Gentle Testing for Diabetes

Nobody ever dared to claim that drawing a drop of blood to check our blood sugar levels could be gentle. Until now.

A new company named Genteel has just started shipping its “gentle lancing instrument.” The box that it comes in says right on it that it give us “blood testing without pain!”

Genteel Kit with Box (1).jpg

For many of us who have diabetes using a blood glucose meter and lancing device is the most painful thing we have to do. And most of us perform this onerous chore several times a day.

It’s no wonder that after decades of disappointment many of us keep hoping for a painless non-invasive meter to appear. People still write me regularly to ask where they can buy a GlucoWatch, even though it hasn’t been sold for years and the company that made it is out of business. Besides, it wasn’t painless in practice.

We have dozens of blood glucose meters to chose from. But surprisingly we have never had a choice of many lancing instruments.

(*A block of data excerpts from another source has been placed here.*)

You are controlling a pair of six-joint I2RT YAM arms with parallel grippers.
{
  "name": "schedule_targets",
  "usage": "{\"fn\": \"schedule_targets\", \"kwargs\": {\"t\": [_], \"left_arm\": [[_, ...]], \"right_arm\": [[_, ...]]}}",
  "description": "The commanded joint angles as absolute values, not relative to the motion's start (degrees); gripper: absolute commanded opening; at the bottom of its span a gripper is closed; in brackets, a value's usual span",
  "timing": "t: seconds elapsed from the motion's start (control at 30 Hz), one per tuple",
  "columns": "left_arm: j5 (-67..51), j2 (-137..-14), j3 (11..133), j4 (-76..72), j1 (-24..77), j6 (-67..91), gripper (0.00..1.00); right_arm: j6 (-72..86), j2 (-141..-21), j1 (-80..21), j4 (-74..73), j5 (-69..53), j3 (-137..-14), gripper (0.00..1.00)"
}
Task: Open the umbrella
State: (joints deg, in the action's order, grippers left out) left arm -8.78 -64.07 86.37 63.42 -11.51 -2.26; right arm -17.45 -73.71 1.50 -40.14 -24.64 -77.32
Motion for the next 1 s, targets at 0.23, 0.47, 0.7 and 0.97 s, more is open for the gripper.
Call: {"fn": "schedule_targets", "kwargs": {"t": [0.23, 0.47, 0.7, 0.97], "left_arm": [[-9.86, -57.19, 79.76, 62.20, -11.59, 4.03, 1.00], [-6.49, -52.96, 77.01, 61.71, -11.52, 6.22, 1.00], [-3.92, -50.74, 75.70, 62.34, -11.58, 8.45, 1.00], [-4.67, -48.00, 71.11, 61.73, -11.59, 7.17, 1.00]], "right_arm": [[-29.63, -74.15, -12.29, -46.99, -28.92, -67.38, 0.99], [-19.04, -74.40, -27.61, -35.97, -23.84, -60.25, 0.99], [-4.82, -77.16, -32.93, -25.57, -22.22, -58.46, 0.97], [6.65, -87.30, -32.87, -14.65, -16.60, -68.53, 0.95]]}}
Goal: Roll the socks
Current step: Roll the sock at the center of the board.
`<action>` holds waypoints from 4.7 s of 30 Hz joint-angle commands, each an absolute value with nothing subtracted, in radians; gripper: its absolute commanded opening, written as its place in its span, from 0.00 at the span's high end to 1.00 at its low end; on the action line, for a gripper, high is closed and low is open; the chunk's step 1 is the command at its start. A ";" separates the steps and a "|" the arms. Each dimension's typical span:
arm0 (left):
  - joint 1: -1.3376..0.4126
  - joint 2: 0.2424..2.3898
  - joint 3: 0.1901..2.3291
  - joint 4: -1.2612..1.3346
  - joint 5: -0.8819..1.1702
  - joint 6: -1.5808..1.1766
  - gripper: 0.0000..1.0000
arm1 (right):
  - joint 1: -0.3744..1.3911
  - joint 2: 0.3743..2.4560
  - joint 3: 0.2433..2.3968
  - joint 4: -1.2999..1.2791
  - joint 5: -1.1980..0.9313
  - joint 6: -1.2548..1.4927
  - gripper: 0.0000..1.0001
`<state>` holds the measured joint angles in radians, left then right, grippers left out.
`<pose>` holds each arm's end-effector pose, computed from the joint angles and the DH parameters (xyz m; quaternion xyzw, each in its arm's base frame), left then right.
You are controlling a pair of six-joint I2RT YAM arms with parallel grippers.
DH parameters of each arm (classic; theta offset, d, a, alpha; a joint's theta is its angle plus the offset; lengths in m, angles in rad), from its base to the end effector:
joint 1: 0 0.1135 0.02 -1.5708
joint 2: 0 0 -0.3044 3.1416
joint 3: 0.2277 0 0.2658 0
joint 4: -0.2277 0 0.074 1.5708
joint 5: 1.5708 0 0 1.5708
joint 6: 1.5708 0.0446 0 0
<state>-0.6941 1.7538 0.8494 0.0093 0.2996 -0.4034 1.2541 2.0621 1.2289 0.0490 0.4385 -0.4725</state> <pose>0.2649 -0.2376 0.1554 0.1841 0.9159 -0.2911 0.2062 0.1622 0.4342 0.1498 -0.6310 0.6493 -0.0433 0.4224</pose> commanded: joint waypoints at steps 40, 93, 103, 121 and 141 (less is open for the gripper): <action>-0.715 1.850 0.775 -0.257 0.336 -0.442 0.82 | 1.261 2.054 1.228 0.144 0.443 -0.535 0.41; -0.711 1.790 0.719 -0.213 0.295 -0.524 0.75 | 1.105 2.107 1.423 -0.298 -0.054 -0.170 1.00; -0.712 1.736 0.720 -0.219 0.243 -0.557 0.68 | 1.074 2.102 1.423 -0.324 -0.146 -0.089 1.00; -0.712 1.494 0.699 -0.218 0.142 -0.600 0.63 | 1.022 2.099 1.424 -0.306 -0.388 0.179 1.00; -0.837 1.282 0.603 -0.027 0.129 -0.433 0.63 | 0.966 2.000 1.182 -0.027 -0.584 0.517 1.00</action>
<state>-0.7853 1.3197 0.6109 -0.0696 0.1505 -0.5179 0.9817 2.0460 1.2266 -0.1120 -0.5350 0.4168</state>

Until now the best lancing device by far was the Pelikan Sun. But it was so expensive — between $200 and $300, depending on when you bought it — that like the GlucoWatch, it’s no longer available and the company that made it is out of business.

Aside from the discontinued Pelikan Sun, until Genteel’s Gentle Lancing Instrument became available a few days ago I don’t think that we had anything better to lance our fingers with than the Accu-Chek Multiclix. You can get one for as little as $27.45. But in my experience it’s hardly painless.

Genteel’s new device is as close to painless as I could ever hope for. I have used it for a few days now after receiving a complimentary unit for testing from the company. Even though the Pelikan Sun stopped being available several years ago, I was able to compare the “ouch factor” since I still have a small stash of the proprietary lancets that I have to use with the Pelikan Sun. Comparing the two devices, I was surprised to find that I prefer the Genteel instrument.

Unlike the Pelikan Sun, with the Genteel instrument you use standard lancets. It is designed to accommodate all FDA-approved square shaft lancets. I happened to have two brands of them on hand, one that came with a FreeStyle meter kit from Abbott, and the other, tiniBoy ultra-thin lancets.

Even though the tiniBoy lancets are an incredibly thin 36 gauge and so short that they are almost invisible, they gave me a usable drop of blood at a lower setting on the Genteel than the Abbott lancets did. A choice of six settings is one of the Genteel’s features.

I customized my Genteel when I chose the one of the six contact tips of varying thicknesses that is right for my fingers. This let me draw blood from only the top layer of the capillary blood supply, but not so deep as to reach the nerves, the source of pain when we use a lancet.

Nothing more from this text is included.